Every part of my political self wanted to scream at this student because it just is!, but for once, I was able to step back, and give my critical self some space to enter the conversation. I told the student I’d get back to him.

So I went to the capital-C Canon, and I dove deep into my own weird fascination with statistics-as-truth. After some consideration, I chose four primary stakeholders in the Canon: the government, the literary establishment, the education establishment, and mainstream America. I looked for consensus from the four main stakeholders by choosing representative groups of poets from each, comparing these groups side by side, and building a list of poets who appear all four places.

To represent the government, I chose the poets listed for the National Endowment for the Art’s “Poetry Out Loud” program. To represent the literary establishment, I chose the poets listed on the Academy of American Poets website at www.poets.org. To represent the educational establishment, I chose the Norton Anthology of Poetry. To represent mainstream America, I chose Wikipedia’s “List of Poets from the United States,” to which anyone can at any time add entries. Of the hundreds of poets listed in these groupings, exactly 75 were listed by all four.

Once I had uncovered the 75 poets who by process of consensus seemed to best represent The List of Canonical American Poets (hereafter referred to as “The List”), I decided to evaluate it in several dimensions to see if the stereotypes about canonical poets held true.

First, I wanted to know if The List really was populated by Dead White Males. The List is definitely white (85.33%, compared to 65.4% in the general U.S. population) and even more male (74.66%, compared to 48.5% in the general U.S. population). Surprisingly, though, The List wasn’t very dead. Of the 75 poets to make The List, 21 of them (28%) were still alive. Even those who were dead hadn’t been dead very long. A startling 67 poets, or 89.33%, were alive during the 20th century, with 35 of them, or almost 47%, alive during the past 20 years.

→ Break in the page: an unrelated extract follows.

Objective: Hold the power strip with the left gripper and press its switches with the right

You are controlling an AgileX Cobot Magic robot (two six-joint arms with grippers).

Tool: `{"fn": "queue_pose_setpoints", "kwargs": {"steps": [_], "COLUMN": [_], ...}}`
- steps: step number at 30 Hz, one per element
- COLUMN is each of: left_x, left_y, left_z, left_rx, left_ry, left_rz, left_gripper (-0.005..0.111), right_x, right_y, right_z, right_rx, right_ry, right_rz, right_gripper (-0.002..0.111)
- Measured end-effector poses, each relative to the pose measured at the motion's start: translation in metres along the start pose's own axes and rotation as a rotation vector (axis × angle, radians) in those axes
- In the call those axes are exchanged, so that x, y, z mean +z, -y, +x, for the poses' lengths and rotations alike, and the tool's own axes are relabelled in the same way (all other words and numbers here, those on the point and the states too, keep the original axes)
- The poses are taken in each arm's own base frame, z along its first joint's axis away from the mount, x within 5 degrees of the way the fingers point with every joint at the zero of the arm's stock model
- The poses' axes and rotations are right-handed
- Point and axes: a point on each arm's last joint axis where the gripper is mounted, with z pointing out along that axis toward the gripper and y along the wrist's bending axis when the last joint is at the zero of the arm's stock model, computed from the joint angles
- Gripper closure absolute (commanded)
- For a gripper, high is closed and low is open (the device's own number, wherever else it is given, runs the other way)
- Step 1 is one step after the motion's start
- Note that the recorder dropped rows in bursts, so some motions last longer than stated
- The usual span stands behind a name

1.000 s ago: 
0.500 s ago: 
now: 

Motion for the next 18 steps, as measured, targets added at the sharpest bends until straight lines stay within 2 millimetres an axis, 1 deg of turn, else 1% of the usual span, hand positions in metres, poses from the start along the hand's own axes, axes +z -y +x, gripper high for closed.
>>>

After establishing that the Canon of American Poetry is 1.3 times whiter than America itself, I began to wonder how many other races were represented. The answer, to any degree of statistical significance, is one. Of the 11 non-white poets on the List, 10 are African American. One, Li-Young Lee, is Asian American. With the possible exception of William Carlos Williams, there are no Latinos. With the possible exception of Langston Hughes, there are no American Indians. No other race is represented.

While it is a sign of progress that African Americans are proportionately represented (13.33% of the List, compared to 12.4% of the U.S. population), it is clear at least that no agreement has been reached about leading voices among other races. At best, this represents an unfortunate underrepresentation mixed with inevitable problems in the sampling process. At worst, this is institutional racism.

Although it’s difficult to pin down through statistics, one possible explanation for the racially imbalanced canon could be class. As I researched the biographies of these 75 poets, I was struck over and over again by the wealth and privilege that seemed to accompany the poets’ lives. Numbers aren’t available for each poet’s family income, but it is very revealing that 36 of them (48%) attended Ivy League schools with 21 (28%) at Harvard alone. Bio after bio revealed old families from New York and Boston, world leaders and captains of industry in direct lineage, and the sort of independent wealth that allowed for travel, education, networking, and other seeming prerequisites for the canonical poet’s life.

More than just economics, though, are the social connections these poets share. Thirty-seven of them (49.33%) lived in New York City at some point in life, and most of the rest came from other East Coast states. Thirty-eight of them (50.67%) taught at major universities, giving them access to each other and to the many book and journal editors supported by the American academic system. The Yale Younger Poets Series alone published the first books of more than ten percent of the poets on The List, 8 poets (10.66%) are Columbia grads, and 6 of the poets (8%) are graduates of the Writer’s Workshop.

The last dimension I evaluated The List for was a hodgepodge category of traditional stereotypes. As it turns out, most are true. Poets on the list are 5 times as likely as the general public to self identify as homosexual or bisexual, 3-4 times as likely to suffer from alcoholism, nearly 3 times as likely to suffer from depression, and more than 2.5 times as likely to commit suicide.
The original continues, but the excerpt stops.